▶ [Task prompt]:
For the full listing below, write out each entry exactly and exclude the images.

▶ [Listed entries]:
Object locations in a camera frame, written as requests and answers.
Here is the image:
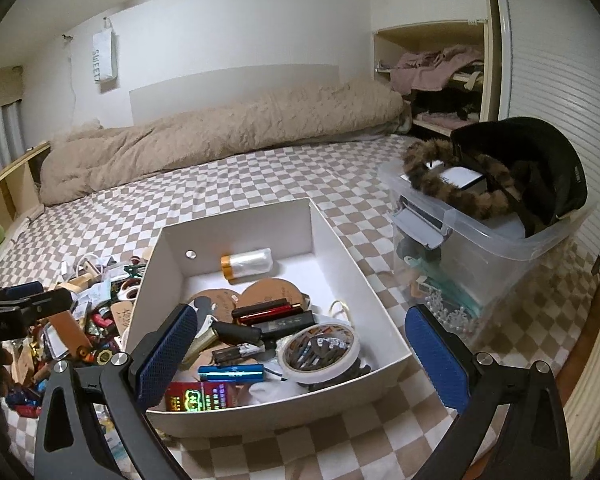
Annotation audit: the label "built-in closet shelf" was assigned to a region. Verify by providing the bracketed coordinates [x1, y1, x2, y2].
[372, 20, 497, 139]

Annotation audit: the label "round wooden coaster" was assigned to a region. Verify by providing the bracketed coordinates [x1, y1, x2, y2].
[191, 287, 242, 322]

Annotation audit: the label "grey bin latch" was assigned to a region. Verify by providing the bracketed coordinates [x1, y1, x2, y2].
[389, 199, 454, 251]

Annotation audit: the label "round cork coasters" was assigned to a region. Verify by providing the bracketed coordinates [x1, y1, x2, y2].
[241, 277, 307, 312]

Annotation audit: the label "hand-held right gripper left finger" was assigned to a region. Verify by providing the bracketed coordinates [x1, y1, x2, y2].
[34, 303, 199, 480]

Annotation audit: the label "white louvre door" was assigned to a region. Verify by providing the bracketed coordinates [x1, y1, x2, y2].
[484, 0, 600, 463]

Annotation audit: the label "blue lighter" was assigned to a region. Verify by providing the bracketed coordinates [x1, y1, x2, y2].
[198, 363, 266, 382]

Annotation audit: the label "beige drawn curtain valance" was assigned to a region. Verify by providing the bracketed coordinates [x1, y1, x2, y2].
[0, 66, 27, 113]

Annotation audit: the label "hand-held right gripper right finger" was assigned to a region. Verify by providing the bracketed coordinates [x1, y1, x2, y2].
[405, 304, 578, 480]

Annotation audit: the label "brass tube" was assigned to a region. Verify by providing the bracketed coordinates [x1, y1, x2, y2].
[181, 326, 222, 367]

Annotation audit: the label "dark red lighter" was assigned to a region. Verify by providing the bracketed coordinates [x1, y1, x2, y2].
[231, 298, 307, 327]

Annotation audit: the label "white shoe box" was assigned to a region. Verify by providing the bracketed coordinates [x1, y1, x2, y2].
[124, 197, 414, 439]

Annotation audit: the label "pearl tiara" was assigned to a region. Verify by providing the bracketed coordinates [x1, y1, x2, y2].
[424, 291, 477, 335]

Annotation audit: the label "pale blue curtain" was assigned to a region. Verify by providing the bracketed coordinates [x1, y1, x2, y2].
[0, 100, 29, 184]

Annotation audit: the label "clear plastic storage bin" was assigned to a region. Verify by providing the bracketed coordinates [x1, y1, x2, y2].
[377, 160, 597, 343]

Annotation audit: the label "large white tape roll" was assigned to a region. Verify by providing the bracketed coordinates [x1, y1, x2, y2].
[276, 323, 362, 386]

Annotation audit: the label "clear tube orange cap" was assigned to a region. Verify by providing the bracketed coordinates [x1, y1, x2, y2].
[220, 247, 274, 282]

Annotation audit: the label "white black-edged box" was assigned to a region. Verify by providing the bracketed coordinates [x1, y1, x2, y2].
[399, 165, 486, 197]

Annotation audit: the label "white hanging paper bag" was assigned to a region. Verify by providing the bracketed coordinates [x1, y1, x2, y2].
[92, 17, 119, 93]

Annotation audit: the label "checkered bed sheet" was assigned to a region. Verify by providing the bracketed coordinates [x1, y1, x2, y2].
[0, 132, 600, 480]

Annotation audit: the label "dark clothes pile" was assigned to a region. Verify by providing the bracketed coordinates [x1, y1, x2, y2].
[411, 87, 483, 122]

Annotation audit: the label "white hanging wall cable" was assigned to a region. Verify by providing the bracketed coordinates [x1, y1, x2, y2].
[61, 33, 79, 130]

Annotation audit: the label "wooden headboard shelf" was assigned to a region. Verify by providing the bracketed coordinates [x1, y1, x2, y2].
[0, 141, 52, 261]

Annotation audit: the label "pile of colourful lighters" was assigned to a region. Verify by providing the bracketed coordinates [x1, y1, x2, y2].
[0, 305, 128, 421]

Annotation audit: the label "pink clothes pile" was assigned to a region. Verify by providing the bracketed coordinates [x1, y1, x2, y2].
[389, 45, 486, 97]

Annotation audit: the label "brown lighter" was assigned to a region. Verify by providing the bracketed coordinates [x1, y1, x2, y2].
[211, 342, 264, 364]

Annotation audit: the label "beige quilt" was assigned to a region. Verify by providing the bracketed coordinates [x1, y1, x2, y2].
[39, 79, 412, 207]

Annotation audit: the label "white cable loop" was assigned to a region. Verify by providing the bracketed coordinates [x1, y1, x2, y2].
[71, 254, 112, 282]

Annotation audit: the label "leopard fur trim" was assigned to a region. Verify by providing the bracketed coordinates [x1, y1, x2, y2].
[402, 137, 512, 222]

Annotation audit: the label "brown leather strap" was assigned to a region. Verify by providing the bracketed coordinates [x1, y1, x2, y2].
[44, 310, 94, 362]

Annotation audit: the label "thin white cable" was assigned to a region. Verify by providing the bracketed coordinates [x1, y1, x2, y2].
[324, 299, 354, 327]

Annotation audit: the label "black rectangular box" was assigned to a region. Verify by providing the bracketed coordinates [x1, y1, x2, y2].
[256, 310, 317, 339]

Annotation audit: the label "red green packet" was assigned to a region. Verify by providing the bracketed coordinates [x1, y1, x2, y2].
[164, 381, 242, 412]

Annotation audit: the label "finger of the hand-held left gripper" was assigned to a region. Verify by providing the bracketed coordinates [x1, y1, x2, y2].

▶ [Solution for this exercise]:
Object locations in a camera frame, written as requests and answers.
Here is the image:
Annotation audit: the label "built-in closet shelf" was assigned to a region. Verify by providing the bracketed coordinates [x1, y1, x2, y2].
[372, 20, 497, 139]

Annotation audit: the label "round wooden coaster" was assigned to a region. Verify by providing the bracketed coordinates [x1, y1, x2, y2].
[191, 287, 242, 322]

Annotation audit: the label "grey bin latch" was assigned to a region. Verify by providing the bracketed coordinates [x1, y1, x2, y2].
[389, 199, 454, 251]

Annotation audit: the label "round cork coasters" was assigned to a region. Verify by providing the bracketed coordinates [x1, y1, x2, y2].
[241, 277, 307, 312]

Annotation audit: the label "hand-held right gripper left finger" was assigned to a region. Verify by providing the bracketed coordinates [x1, y1, x2, y2].
[34, 303, 199, 480]

Annotation audit: the label "white louvre door" was assigned to a region. Verify by providing the bracketed coordinates [x1, y1, x2, y2].
[484, 0, 600, 463]

Annotation audit: the label "blue lighter" was assigned to a region. Verify by providing the bracketed coordinates [x1, y1, x2, y2].
[198, 363, 266, 382]

Annotation audit: the label "beige drawn curtain valance" was assigned to a region. Verify by providing the bracketed coordinates [x1, y1, x2, y2].
[0, 66, 27, 113]

Annotation audit: the label "hand-held right gripper right finger" was assigned to a region. Verify by providing the bracketed coordinates [x1, y1, x2, y2].
[405, 304, 578, 480]

Annotation audit: the label "brass tube" was assigned to a region. Verify by providing the bracketed coordinates [x1, y1, x2, y2].
[181, 326, 222, 367]

Annotation audit: the label "dark red lighter" was assigned to a region. Verify by providing the bracketed coordinates [x1, y1, x2, y2].
[231, 298, 307, 327]

Annotation audit: the label "white shoe box" was assigned to a region. Verify by providing the bracketed coordinates [x1, y1, x2, y2].
[124, 197, 414, 439]

Annotation audit: the label "pearl tiara" was assigned to a region. Verify by providing the bracketed coordinates [x1, y1, x2, y2].
[424, 291, 477, 335]

Annotation audit: the label "pale blue curtain" was assigned to a region. Verify by providing the bracketed coordinates [x1, y1, x2, y2].
[0, 100, 29, 184]

Annotation audit: the label "clear plastic storage bin" was assigned to a region. Verify by providing the bracketed coordinates [x1, y1, x2, y2].
[377, 160, 597, 343]

Annotation audit: the label "large white tape roll" was assigned to a region. Verify by providing the bracketed coordinates [x1, y1, x2, y2].
[276, 323, 362, 386]

Annotation audit: the label "clear tube orange cap" was assigned to a region. Verify by providing the bracketed coordinates [x1, y1, x2, y2].
[220, 247, 274, 282]

Annotation audit: the label "white black-edged box" was assigned to a region. Verify by providing the bracketed coordinates [x1, y1, x2, y2].
[399, 165, 486, 197]

Annotation audit: the label "white hanging paper bag" was assigned to a region. Verify by providing the bracketed coordinates [x1, y1, x2, y2].
[92, 17, 119, 93]

Annotation audit: the label "checkered bed sheet" was assigned to a region. Verify by providing the bracketed coordinates [x1, y1, x2, y2].
[0, 132, 600, 480]

Annotation audit: the label "dark clothes pile" was assigned to a region. Verify by providing the bracketed coordinates [x1, y1, x2, y2].
[411, 87, 483, 122]

Annotation audit: the label "white hanging wall cable" was assigned to a region. Verify by providing the bracketed coordinates [x1, y1, x2, y2].
[61, 33, 79, 130]

Annotation audit: the label "wooden headboard shelf" was assigned to a region. Verify by providing the bracketed coordinates [x1, y1, x2, y2].
[0, 141, 52, 261]

Annotation audit: the label "pile of colourful lighters" was assigned to a region. Verify by providing the bracketed coordinates [x1, y1, x2, y2].
[0, 305, 128, 421]

Annotation audit: the label "pink clothes pile" was assigned to a region. Verify by providing the bracketed coordinates [x1, y1, x2, y2].
[389, 45, 486, 97]

Annotation audit: the label "brown lighter" was assigned to a region. Verify by providing the bracketed coordinates [x1, y1, x2, y2].
[211, 342, 264, 364]

Annotation audit: the label "beige quilt" was assigned to a region. Verify by providing the bracketed coordinates [x1, y1, x2, y2].
[39, 79, 412, 207]

Annotation audit: the label "white cable loop" was assigned to a region. Verify by providing the bracketed coordinates [x1, y1, x2, y2].
[71, 254, 112, 282]

Annotation audit: the label "leopard fur trim" was assigned to a region. Verify by providing the bracketed coordinates [x1, y1, x2, y2].
[402, 137, 512, 222]

Annotation audit: the label "brown leather strap" was assigned to a region. Verify by providing the bracketed coordinates [x1, y1, x2, y2].
[44, 310, 94, 362]

Annotation audit: the label "thin white cable" was assigned to a region. Verify by providing the bracketed coordinates [x1, y1, x2, y2].
[324, 299, 354, 327]

Annotation audit: the label "black rectangular box" was assigned to a region. Verify by providing the bracketed coordinates [x1, y1, x2, y2].
[256, 310, 317, 339]

Annotation audit: the label "red green packet" was assigned to a region. Verify by providing the bracketed coordinates [x1, y1, x2, y2].
[164, 381, 242, 412]

Annotation audit: the label "finger of the hand-held left gripper" was assigned to a region. Verify by providing the bracketed coordinates [x1, y1, x2, y2].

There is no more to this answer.